Hannah suspiró y convino en silencio con sus palabras. Los meses pasados en el mar se le habían hecho eternos y la tripulación iba menguando de forma regular.
Diversas enfermedades se cobraron muchas vidas, así como tormentas repentinas que se llevaban por la borda a pobres desgraciados con tanta facilidad como si fueran insignificantes motas de polvo. Luego estaba el escorbuto, que causaban en aquellos que lo padecían dolor de encías y dientes flojos, a medida que las raciones de fruta y verdura frescas iban desapareciendo. Para entonces todos estaban desesperados por avistar tierra, pero empezaban a temerse que nunca llegarían.
Miró a Hoji.
—¿Crees que llegaremos pronto a Japón, Hoji-san?
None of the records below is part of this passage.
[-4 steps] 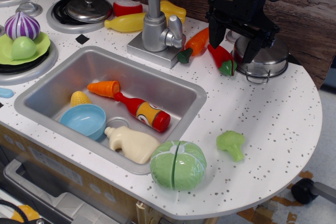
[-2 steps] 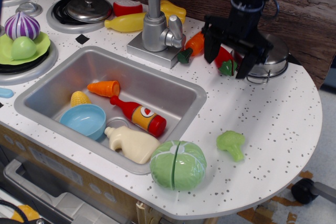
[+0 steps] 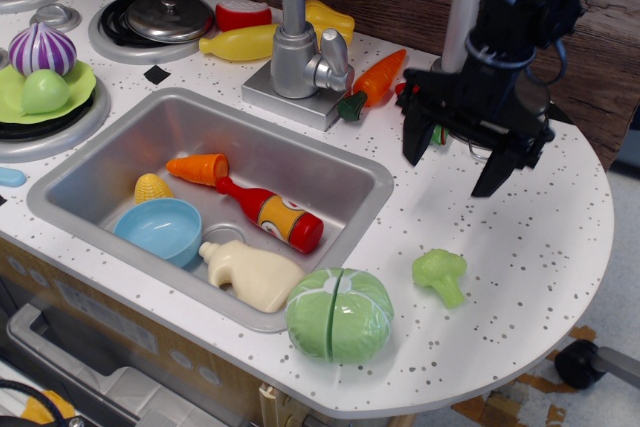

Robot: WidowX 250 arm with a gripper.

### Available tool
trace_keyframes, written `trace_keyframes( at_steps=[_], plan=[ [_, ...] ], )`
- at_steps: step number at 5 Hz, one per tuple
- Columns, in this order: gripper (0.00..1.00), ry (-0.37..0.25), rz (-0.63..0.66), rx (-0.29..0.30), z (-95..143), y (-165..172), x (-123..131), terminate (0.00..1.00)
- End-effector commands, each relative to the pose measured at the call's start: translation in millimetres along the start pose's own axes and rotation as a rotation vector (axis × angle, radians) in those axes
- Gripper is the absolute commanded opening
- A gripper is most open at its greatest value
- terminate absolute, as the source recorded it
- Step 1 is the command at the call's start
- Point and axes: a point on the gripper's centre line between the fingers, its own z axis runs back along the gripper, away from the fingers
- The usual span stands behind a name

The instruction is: Put broccoli in bowl

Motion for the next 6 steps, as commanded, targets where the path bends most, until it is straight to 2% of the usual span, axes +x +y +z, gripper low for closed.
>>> trace_keyframes(
  at_steps=[1,2,3,4,6],
  plan=[
    [1.00,-0.060,-0.003,-0.063,16.0,-7.7,-19.6,0.00],
    [1.00,-0.028,-0.008,-0.147,15.0,-14.4,-34.6,0.00],
    [1.00,-0.026,-0.007,-0.176,13.3,-25.7,-47.5,0.00],
    [1.00,-0.051,0.004,-0.204,1.3,-29.7,-58.5,0.00],
    [1.00,-0.109,-0.003,-0.211,-20.9,-26.9,-64.9,0.00]
  ],
)
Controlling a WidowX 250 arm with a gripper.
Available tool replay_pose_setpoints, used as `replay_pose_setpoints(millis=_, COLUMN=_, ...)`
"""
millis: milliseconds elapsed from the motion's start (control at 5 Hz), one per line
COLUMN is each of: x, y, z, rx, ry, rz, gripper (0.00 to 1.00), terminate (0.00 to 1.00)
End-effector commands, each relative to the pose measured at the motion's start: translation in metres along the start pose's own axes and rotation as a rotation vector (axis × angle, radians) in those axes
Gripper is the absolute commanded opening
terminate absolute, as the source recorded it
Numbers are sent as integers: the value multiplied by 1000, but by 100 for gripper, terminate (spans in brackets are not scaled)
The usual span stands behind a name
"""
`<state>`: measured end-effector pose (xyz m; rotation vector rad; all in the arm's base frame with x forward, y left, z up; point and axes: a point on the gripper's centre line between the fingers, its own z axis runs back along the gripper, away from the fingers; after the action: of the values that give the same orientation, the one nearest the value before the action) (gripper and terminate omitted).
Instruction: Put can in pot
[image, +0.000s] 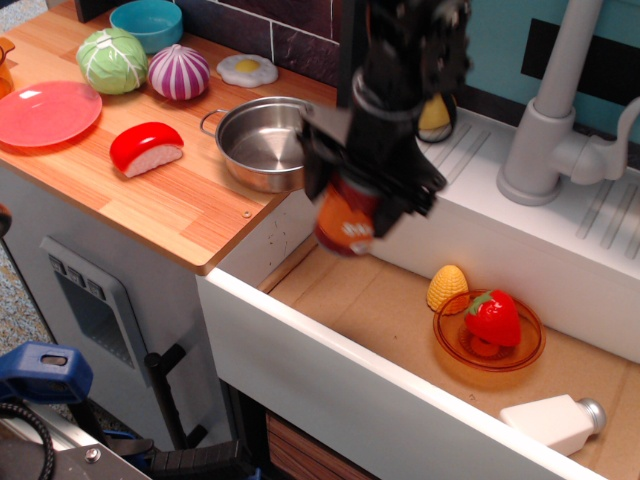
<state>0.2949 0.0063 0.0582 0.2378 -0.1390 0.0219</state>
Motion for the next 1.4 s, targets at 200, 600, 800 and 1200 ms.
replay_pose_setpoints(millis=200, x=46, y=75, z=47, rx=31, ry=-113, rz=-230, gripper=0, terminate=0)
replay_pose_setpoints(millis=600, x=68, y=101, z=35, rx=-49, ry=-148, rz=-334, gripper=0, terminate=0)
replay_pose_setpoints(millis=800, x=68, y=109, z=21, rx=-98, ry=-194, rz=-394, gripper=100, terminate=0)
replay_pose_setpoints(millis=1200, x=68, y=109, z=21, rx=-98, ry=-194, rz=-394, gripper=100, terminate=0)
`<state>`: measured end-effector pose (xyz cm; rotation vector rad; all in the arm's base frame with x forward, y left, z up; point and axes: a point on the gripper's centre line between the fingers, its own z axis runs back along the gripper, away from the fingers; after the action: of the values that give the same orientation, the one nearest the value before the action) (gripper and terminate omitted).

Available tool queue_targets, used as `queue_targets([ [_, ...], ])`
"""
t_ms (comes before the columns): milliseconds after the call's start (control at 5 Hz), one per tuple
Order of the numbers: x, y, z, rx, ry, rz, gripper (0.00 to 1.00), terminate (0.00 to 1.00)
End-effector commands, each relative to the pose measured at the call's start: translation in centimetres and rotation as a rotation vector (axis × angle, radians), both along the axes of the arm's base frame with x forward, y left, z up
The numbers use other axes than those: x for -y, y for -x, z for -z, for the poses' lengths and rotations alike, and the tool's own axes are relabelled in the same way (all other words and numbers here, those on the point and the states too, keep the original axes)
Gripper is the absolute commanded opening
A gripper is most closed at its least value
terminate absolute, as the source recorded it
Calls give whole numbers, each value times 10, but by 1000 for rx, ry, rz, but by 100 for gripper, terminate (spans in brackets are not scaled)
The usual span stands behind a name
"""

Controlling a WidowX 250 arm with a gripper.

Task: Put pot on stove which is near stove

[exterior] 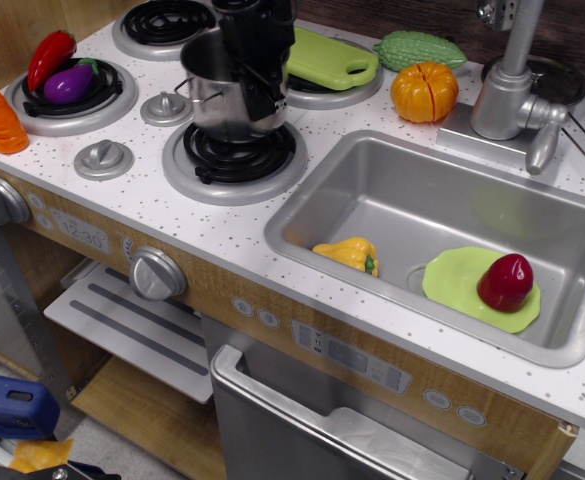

Las lecciones diarias habían dado sus frutos y su dominio de la lengua era ya lo bastante bueno como para hablar entre ellos sin usar ninguna otra.
Él se encogió de hombros.
—Nunca he navegado por esta ruta, así que no lo sé. —Le dio unas torpes palmaditas en el hombro—. Es el destino, unmei. Tienes que aprender a aceptar el destino.
—Lo sé, lo sé. Es que llevamos viajando tanto tiempo. Sería una auténtica lástima si después de toda esta larga travesía…
—Para… No debes pensar eso. Sé fuerte. Quizá te ayude rezarle a tu dios, y yo les rezaré a algunos de los míos.
Aquello le arrancó una renuente sonrisa. La fe de Hoji en toda clase de dioses nunca dejaban de asombrarla y habían mantenido muchas conversaciones al respecto. Al final habían acordado discrepar. Sin embargo, no podía dejar de preguntarse si algún dios les respondería ahora. Rechazó el pensamiento blasfemo de que probablemente valdría la pena rezarles a la mayor cantidad posible de deidades.
Hannah tomó una bocanada de aire para calmar su mente agitada.
—Sí, tienes razón. Rezaré por un milagro, porque eso es lo que vamos a necesitar muy pronto. Tú haz lo mismo, por favor.